Uma revisão de 2019 publicada na Cannabis and Cannabinoid Research desentocou as evidências, sugerindo que o sistema endocanabinoide poderia representar um novo alvo no tratamento para transtorno obsessivo-compulsivo. O TOC afeta as partes do cérebro associadas à ansiedade, reatividade ao estresse, condicionamento ao medo e comportamentos habituais. O sistema endocanabinoide pode modular esses padrões comportamentais e respostas emocionais.
Os receptores CB1, que são um componente fundamental do sistema endocanabinoide, são encontrados em altas densidades em regiões do cérebro que se acredita estarem envolvidas no TOC, incluindo o córtex pré-frontal, os gânglios da base, o hipocampo e a amígdala. Essa conexão sugere que a ativação cuidadosa dos receptores CB1 pode ajudar a aliviar sintomas específicos associados ao TOC.
Ansiedade e estresse
A ansiedade é um elemento definidor do TOC e pode consumir tanto que diminui o senso de si mesmo. Já existem evidências consideráveis de que a cannabis pode ajudar a regular a ansiedade e o estresse quando administrada na dose certa.

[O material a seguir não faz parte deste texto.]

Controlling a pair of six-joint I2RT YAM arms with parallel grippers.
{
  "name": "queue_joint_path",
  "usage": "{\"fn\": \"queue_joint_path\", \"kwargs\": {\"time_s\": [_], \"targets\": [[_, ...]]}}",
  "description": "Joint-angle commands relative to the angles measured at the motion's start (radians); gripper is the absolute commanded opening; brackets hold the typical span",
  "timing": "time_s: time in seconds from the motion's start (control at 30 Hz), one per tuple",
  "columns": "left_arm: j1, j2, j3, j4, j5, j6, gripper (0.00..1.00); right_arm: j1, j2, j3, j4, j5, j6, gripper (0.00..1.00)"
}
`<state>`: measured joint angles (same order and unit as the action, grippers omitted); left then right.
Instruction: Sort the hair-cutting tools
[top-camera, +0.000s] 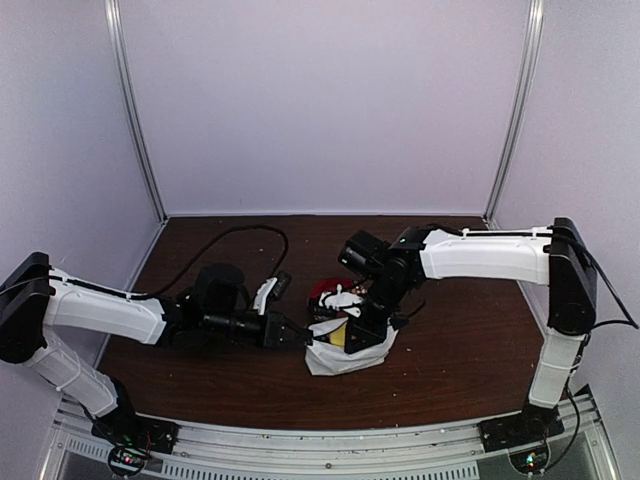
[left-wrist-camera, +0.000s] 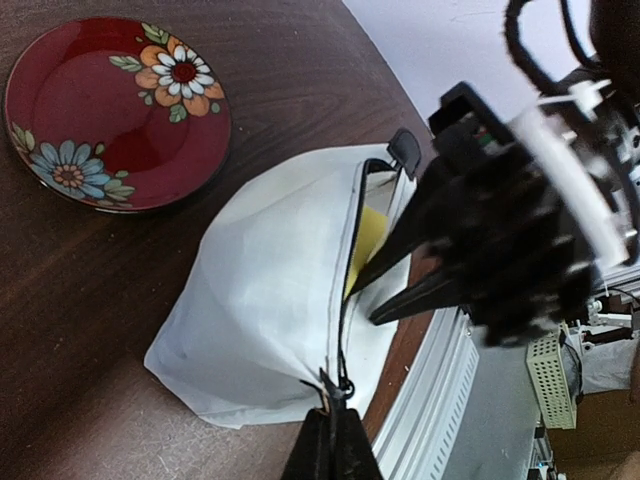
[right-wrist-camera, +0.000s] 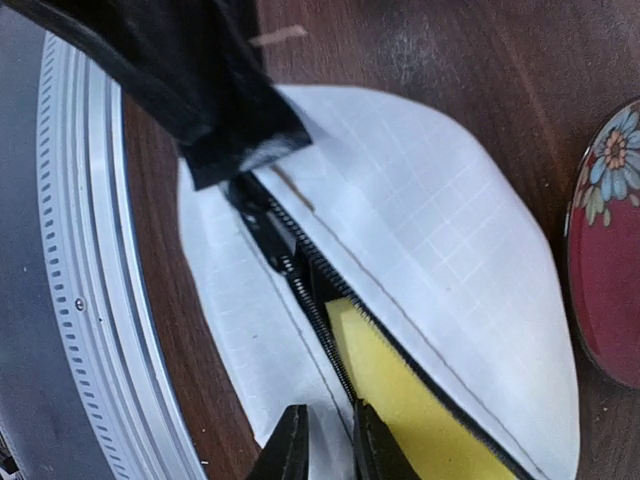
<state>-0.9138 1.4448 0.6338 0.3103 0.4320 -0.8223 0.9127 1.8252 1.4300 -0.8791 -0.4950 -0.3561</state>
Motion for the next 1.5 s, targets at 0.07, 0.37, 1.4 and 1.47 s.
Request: {"fn": "queue_joint_path", "kwargs": {"time_s": [0.07, 0.37, 1.4, 1.47], "targets": [[-0.004, 0.000, 0.007, 0.078, 0.027, 0.009, 0.00, -0.010, 0.071, 0.014, 0.054, 0.080, 0.035, 0.20], [-0.003, 0.007, 0.012, 0.011, 0.010, 0.036, 0.00, -0.014, 0.098, -0.039, 0.076, -0.040, -0.016, 0.48], [0.003, 0.066, 0.029, -0.060, -0.012, 0.047, 0.00, 0.057, -0.203, -0.078, 0.185, 0.243, -0.116, 0.00], [0.004, 0.078, 0.039, -0.062, -0.010, 0.045, 0.00, 0.096, -0.265, -0.108, 0.226, 0.330, -0.120, 0.00]]}}
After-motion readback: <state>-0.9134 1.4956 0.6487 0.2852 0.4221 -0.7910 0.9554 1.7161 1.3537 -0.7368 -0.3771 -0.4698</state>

Os receptores CB1, um componente do sistema endocanabinoide do corpo, ajudam a calibrar o cérebro quando aciona neurônios ou inibe sua ação. Os agonistas, substâncias que se ligam aos receptores CB1, podem ajudar a aliviar a ansiedade ou aumentá-la, dependendo da dose, da maneira como o agonista foi administrado ou da sensibilidade dos receptores CB1.
O THC é um exemplo de agonista. Quando o THC se liga aos receptores CB1, ele pode exercer um efeito calmante em doses baixas. Por outro lado, também pode elevar a ansiedade em doses mais altas.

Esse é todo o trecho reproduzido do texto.